Why do people consider Gold as a “Safe Haven”?

Before We Discuss Gold, What is a Safe Haven?

A safe haven is a type of investment that retains or increases in value during market turbulence times. Investors seek out safe havens to limit their exposure to losses in the event of market downturns. However, determining assets that are safe havens depend on the specific nature of the market downturn. Thorough research and analysis on determining safe-haven assets are essential.

Understanding Safe Havens

A safe haven investment diversifies an investor’s portfolio and is beneficial in times of market volatility. Most times, when the market rises or falls, it is for a short period. However, during an economic recession, there are times when the downturn of the market is prolonged. When the market is in turmoil, the market value of most investments falls steeply.
While such systemic events in the market are unavoidable, some investors look to buy safe-haven assets that are uncorrelated or negatively correlated to the general market during times of distress. While most assets are falling in value, safe havens either retain or increase in value.

Gold as a Safe Haven

For years, Gold has been considered a store of value. Unlike money, Gold is a natural element and scarce. The influence of government decisions such as interest rates does not affect the value of Gold.
Because Gold has historically maintained its value over time, it serves as a form of insurance against adverse economic events. When an adverse event occurs that lingers for a while, investors tend to pile their funds into Gold, which drives up its price due to increased demand.

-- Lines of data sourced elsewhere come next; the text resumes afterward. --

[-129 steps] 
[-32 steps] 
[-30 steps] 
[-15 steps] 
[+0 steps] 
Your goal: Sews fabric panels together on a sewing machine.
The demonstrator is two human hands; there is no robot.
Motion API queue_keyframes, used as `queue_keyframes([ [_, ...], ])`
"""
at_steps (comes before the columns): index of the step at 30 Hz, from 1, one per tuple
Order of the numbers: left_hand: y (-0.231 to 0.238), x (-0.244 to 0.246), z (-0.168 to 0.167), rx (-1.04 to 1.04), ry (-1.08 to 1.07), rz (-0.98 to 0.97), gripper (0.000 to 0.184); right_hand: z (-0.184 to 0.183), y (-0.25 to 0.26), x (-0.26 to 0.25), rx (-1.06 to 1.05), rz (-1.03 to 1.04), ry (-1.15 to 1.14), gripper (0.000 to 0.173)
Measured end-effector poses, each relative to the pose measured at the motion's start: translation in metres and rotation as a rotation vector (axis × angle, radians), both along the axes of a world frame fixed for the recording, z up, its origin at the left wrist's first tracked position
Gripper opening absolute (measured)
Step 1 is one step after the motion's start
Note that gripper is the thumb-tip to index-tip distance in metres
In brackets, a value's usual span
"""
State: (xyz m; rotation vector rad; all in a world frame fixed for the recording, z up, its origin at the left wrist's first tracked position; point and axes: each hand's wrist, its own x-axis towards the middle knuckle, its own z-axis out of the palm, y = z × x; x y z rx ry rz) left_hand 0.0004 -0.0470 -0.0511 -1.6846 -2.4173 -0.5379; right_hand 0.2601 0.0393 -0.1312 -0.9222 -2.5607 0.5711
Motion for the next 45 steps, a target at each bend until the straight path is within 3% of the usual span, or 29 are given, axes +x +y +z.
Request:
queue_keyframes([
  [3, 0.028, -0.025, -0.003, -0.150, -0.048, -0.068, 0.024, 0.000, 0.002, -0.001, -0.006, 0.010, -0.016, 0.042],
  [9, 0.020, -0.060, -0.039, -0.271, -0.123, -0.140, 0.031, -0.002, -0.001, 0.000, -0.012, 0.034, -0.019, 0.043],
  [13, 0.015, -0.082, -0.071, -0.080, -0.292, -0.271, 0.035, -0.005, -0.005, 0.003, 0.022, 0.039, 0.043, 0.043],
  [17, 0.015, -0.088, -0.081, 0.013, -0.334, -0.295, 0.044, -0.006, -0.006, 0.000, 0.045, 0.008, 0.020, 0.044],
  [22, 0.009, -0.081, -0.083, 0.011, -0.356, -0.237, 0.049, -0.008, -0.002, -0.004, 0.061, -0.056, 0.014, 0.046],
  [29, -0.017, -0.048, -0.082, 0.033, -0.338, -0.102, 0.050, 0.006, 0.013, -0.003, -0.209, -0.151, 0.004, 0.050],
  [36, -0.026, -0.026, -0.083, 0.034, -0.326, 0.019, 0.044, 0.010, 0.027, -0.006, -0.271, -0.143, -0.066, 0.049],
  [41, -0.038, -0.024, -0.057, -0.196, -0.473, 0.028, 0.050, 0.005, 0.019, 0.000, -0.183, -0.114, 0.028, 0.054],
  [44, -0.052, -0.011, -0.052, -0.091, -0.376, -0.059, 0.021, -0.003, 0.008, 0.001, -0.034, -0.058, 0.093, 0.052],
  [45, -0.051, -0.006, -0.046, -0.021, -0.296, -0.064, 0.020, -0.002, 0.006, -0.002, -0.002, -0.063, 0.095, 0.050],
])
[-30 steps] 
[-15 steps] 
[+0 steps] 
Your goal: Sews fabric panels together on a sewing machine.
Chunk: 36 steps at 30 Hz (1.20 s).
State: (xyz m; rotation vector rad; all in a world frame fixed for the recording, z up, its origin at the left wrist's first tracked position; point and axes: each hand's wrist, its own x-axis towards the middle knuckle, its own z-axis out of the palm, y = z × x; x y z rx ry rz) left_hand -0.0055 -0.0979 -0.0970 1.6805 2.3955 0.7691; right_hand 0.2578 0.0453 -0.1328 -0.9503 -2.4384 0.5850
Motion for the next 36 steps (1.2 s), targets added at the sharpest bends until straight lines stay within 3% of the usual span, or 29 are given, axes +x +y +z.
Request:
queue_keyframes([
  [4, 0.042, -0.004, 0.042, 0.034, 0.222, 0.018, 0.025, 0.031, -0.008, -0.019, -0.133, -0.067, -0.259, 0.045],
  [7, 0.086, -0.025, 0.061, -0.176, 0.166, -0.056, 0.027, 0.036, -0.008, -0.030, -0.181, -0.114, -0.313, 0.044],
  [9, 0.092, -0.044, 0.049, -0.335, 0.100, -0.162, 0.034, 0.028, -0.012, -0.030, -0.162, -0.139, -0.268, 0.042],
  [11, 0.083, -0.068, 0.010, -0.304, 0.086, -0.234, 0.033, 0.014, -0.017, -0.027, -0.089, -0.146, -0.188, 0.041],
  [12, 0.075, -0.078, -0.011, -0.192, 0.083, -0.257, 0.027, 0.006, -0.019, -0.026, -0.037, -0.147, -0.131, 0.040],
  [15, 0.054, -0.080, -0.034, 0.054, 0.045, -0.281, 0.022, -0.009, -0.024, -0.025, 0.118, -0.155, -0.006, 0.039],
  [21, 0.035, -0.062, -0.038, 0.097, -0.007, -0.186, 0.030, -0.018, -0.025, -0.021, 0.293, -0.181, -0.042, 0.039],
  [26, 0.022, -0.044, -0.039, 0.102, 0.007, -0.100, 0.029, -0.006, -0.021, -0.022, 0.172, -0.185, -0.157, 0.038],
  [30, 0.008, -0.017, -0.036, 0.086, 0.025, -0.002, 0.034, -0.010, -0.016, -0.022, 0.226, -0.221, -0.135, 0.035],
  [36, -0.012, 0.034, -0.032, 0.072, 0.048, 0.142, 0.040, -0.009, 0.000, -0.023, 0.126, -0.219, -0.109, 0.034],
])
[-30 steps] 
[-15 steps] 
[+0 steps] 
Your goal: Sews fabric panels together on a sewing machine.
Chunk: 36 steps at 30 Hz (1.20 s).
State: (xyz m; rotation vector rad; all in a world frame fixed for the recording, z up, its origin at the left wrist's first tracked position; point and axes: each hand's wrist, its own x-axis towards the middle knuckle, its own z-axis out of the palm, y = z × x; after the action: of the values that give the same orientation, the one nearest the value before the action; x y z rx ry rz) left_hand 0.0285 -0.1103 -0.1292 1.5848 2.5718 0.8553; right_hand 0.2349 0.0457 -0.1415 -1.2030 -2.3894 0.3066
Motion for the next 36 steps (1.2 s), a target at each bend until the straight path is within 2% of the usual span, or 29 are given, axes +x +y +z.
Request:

“Gold is a way of going long on fear.” – Warren Buffet

Especially with the recent pandemic turned a global health crisis into an economic one, and it is uncertain when the world will recover from either of these crises. In such times of uncertainty, Gold is a “safe haven” for those looking for shelter from more traditionally volatile investments, like stocks.
Compared to an investment in stocks, where even the biggest blue-chip companies can (and have) failed, an investment in Gold may seem less risky.